Required action> Show all the lines in the data below that include the word "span".

[Dataset entries]
Start of Block

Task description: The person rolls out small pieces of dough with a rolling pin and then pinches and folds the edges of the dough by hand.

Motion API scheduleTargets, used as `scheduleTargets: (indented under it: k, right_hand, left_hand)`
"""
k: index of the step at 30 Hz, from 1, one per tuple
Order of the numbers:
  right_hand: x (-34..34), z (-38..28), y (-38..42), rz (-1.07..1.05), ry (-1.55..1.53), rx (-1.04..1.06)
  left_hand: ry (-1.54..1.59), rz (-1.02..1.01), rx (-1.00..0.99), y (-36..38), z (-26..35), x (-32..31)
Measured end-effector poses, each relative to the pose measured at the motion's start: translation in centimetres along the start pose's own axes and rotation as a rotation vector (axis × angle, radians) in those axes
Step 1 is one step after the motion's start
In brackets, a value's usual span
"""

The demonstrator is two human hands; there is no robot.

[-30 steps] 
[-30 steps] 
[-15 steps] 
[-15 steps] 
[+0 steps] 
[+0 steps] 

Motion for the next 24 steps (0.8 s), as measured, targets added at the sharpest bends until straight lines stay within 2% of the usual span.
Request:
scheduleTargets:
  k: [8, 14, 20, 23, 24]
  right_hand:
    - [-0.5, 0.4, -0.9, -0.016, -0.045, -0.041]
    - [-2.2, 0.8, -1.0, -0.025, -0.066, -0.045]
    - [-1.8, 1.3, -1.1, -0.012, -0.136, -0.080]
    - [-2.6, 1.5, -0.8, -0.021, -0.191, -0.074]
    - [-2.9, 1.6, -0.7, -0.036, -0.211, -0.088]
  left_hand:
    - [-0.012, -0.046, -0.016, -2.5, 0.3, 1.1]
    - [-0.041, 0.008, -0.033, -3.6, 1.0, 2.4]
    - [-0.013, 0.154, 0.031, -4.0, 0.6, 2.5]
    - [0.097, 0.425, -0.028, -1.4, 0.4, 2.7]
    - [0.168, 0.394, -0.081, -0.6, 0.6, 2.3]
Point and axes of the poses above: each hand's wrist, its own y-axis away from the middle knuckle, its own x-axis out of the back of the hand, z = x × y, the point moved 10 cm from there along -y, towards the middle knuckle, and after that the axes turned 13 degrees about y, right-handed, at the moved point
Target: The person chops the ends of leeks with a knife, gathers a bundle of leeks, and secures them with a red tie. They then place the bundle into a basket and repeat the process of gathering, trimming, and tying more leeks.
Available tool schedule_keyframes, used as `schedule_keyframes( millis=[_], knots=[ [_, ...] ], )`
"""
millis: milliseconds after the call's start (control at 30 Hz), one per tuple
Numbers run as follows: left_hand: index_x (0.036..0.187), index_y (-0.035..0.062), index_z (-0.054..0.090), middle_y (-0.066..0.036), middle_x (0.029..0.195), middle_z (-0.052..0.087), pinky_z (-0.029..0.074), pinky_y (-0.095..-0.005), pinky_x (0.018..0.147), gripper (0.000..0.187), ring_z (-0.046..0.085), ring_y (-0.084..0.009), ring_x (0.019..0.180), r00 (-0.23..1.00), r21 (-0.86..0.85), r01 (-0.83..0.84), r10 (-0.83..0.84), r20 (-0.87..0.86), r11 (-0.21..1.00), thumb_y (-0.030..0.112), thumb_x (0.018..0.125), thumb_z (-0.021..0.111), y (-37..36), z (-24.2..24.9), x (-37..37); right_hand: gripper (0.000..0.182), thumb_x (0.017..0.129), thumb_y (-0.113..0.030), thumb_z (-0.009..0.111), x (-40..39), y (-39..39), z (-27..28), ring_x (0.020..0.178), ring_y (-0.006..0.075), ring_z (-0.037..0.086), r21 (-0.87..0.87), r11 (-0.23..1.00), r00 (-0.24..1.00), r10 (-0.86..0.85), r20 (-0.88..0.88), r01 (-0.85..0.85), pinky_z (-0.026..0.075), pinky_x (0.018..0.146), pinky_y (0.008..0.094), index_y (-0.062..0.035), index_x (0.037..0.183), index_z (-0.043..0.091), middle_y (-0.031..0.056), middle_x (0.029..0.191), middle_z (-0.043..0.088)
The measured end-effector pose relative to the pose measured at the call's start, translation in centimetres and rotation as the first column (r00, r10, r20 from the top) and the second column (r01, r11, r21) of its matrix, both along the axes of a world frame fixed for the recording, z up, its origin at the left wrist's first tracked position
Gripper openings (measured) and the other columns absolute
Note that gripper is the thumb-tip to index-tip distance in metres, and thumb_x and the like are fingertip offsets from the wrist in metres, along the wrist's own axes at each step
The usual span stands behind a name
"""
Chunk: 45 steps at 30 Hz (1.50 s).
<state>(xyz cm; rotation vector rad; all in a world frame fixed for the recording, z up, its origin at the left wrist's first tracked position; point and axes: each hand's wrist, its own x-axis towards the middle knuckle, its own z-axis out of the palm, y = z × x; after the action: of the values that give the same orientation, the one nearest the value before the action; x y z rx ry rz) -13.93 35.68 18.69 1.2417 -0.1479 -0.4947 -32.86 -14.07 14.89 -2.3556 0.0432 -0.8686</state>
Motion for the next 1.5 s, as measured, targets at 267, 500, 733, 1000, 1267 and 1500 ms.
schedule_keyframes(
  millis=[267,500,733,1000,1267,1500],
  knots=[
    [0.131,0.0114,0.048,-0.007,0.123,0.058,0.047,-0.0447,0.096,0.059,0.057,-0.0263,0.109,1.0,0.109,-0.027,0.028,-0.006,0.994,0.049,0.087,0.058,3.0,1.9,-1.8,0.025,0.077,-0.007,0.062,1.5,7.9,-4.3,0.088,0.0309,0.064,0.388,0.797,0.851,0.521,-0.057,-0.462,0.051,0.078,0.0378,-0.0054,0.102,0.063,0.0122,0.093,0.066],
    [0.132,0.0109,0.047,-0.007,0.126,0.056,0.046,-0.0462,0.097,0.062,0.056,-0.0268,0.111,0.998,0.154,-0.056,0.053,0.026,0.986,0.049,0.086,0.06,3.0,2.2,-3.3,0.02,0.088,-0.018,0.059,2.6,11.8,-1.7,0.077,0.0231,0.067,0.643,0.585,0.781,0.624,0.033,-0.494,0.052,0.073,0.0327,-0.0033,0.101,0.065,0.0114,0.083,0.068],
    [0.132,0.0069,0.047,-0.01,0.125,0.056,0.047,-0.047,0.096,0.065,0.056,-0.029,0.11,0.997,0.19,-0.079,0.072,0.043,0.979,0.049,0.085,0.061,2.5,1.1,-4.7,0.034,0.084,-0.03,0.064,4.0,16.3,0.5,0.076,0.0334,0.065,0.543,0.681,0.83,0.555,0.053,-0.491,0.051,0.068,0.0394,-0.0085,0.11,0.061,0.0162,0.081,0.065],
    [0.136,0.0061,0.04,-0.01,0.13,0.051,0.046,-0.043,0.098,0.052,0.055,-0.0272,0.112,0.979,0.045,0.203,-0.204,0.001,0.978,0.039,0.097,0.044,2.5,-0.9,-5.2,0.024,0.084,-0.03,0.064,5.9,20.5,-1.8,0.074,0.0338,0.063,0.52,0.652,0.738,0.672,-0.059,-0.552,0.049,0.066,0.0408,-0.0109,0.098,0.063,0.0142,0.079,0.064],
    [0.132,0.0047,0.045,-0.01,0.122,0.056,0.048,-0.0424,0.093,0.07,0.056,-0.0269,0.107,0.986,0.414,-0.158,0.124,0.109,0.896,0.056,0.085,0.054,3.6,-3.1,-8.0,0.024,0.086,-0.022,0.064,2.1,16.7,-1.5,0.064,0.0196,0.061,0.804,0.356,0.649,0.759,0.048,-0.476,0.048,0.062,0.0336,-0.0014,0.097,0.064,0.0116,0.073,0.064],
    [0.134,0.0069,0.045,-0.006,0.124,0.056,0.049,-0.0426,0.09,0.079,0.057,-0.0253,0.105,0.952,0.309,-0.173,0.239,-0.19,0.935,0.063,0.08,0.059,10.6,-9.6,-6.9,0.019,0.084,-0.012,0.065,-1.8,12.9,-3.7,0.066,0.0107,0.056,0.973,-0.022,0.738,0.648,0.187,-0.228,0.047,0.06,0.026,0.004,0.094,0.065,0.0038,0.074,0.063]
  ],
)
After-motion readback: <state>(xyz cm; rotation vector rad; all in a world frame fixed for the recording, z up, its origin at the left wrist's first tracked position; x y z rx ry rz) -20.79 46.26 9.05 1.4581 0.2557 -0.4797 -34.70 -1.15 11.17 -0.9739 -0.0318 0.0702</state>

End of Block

Written response>
In brackets, a value's usual span
Motion for the next 24 steps (0.8 s), as measured, targets added at the sharpest bends until straight lines stay within 2% of the usual span.
The usual span stands behind a name

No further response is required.